» **TASK BRIEF**
Using the records below, quote only the span that opens with the line containing "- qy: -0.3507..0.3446" and closes with the line containing "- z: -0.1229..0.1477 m", exactly and inclusively.

- - -

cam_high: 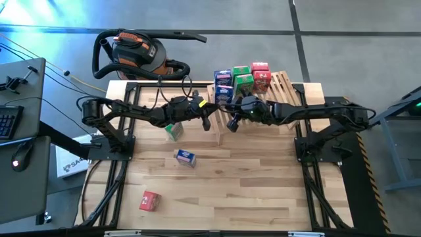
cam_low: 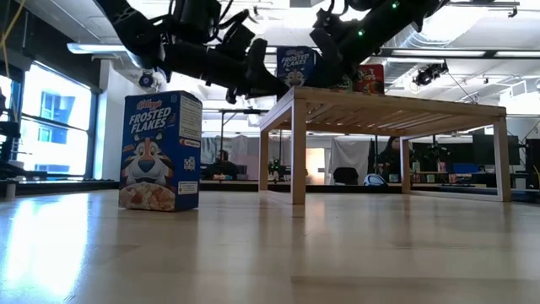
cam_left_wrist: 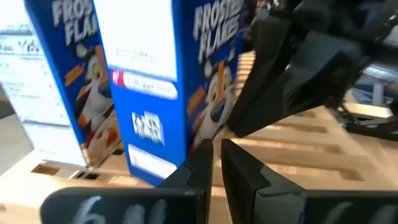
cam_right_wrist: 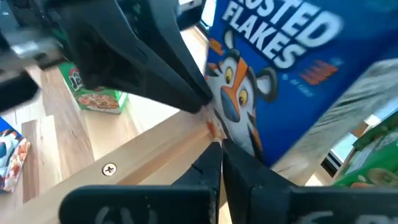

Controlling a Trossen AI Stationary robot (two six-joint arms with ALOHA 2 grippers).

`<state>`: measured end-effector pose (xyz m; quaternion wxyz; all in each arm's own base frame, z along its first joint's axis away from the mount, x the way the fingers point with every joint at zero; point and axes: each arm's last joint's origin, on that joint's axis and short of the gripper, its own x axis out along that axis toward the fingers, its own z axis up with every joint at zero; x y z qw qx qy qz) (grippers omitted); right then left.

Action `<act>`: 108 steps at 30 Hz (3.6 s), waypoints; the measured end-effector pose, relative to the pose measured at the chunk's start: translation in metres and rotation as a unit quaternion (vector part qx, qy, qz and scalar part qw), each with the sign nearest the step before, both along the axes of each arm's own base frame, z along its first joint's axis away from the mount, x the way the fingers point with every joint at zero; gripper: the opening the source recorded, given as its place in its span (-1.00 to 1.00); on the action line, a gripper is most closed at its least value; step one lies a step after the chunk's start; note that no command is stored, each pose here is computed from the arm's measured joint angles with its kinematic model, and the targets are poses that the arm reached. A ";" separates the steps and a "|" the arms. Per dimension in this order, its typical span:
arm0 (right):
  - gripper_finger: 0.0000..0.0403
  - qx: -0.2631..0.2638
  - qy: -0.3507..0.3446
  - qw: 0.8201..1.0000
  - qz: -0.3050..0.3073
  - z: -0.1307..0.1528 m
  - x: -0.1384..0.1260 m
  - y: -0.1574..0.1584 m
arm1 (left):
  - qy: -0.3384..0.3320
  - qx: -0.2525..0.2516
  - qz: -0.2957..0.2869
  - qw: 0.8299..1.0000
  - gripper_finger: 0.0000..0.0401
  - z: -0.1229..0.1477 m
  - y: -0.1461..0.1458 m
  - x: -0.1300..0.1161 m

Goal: Stack cereal on shelf
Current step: Put the bottom blue cereal box on the shelf aligned with the other blue cereal box

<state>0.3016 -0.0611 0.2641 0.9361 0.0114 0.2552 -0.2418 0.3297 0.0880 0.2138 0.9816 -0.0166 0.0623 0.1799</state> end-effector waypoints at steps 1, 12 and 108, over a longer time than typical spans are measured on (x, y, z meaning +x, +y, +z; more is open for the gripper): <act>-0.99 -0.001 -0.002 1.000 0.000 0.000 0.000 0.000 | 0.000 0.000 0.002 1.000 -0.88 -0.001 0.001 0.000; -0.99 -0.008 -0.001 1.000 -0.027 0.001 -0.003 -0.017 | -0.008 -0.005 0.011 1.000 -0.88 -0.005 0.002 0.003; -1.00 -0.054 -0.042 0.997 0.038 0.057 -0.054 0.053 | 0.005 0.028 0.040 0.999 -0.97 0.016 0.016 -0.014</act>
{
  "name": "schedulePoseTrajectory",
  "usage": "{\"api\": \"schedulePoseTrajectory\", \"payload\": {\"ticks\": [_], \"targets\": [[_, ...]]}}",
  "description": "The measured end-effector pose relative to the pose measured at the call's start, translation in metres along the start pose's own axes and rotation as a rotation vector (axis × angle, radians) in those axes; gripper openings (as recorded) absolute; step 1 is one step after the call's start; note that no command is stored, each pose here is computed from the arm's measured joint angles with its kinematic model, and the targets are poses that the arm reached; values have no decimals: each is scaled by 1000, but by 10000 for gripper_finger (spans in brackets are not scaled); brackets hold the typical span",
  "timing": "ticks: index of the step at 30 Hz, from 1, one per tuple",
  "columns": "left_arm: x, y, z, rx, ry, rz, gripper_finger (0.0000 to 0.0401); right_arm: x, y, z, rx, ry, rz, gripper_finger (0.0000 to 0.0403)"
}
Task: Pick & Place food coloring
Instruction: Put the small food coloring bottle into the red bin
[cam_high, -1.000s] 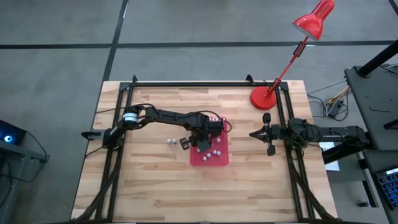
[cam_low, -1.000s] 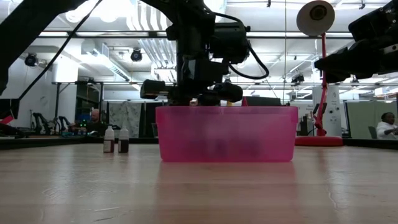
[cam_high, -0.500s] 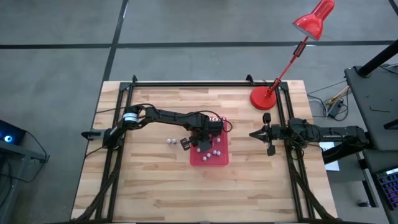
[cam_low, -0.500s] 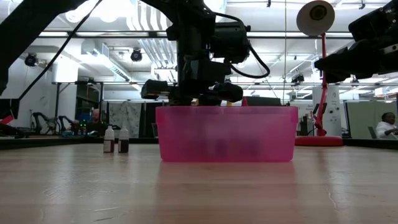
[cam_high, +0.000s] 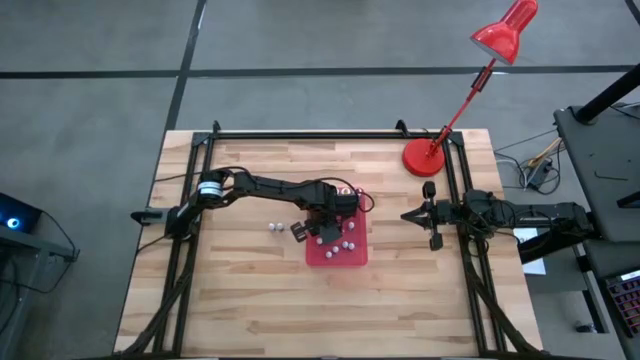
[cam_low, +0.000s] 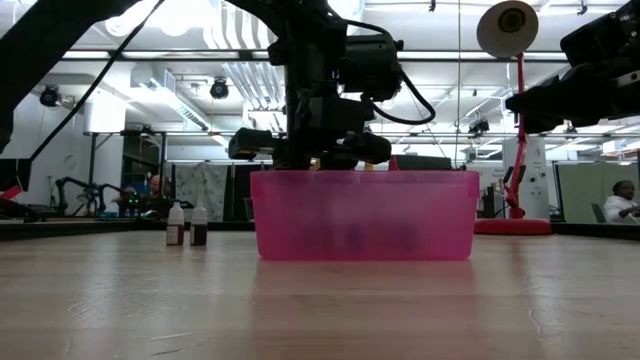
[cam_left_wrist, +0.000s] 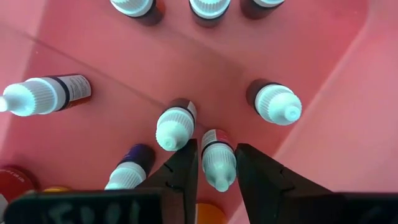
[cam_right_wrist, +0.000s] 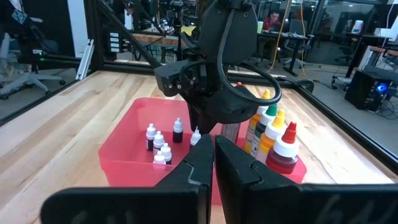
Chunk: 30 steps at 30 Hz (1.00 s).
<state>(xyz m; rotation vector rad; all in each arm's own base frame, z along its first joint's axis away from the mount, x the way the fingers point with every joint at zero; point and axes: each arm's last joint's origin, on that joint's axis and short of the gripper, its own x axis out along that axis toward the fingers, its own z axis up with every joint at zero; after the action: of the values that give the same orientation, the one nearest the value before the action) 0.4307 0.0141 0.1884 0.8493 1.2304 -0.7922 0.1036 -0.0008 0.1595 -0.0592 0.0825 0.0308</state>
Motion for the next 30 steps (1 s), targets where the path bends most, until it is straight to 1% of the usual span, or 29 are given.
{"api": "schedulePoseTrajectory", "payload": {"ticks": [18, 20, 26, 30], "targets": [[0, 1, 0, -19, -3, 5, 85, 0, 0, 0, 0, 0, 0, 9], [0, 1, 0, -21, -4, 8, 97, 0, 0, 0, 1, 0, 0, 9], [0, 1, 0, -30, 10, 15, 150, 0, 0, 0, -1, 0, 0, 9], [0, 2, -1, -33, 39, 30, 164, 0, 0, 0, -1, 0, 0, 9]]}}
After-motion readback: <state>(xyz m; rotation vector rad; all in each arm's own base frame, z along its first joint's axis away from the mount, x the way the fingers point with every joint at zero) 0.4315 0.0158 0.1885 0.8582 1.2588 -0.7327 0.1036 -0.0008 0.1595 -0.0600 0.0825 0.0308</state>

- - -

» **SOLUTION TO THIS EXERCISE**
  - qy: -0.3507..0.3446
  - qw: 0.8201..1.0000
  - qz: -0.3050..0.3073
  - z: -0.1307..0.1528 m
  - x: -0.1384..0.1260 m
  - y: -0.1574..0.1584 m
arm1 (left):
  - qy: -0.3384..0.3320
  - qx: -0.2525..0.2516
  - qz: -0.2957..0.2869
  - qw: 0.8299..1.0000
  - gripper_finger: 0.0000..0.0401
  - z: -0.1229..0.1477 m

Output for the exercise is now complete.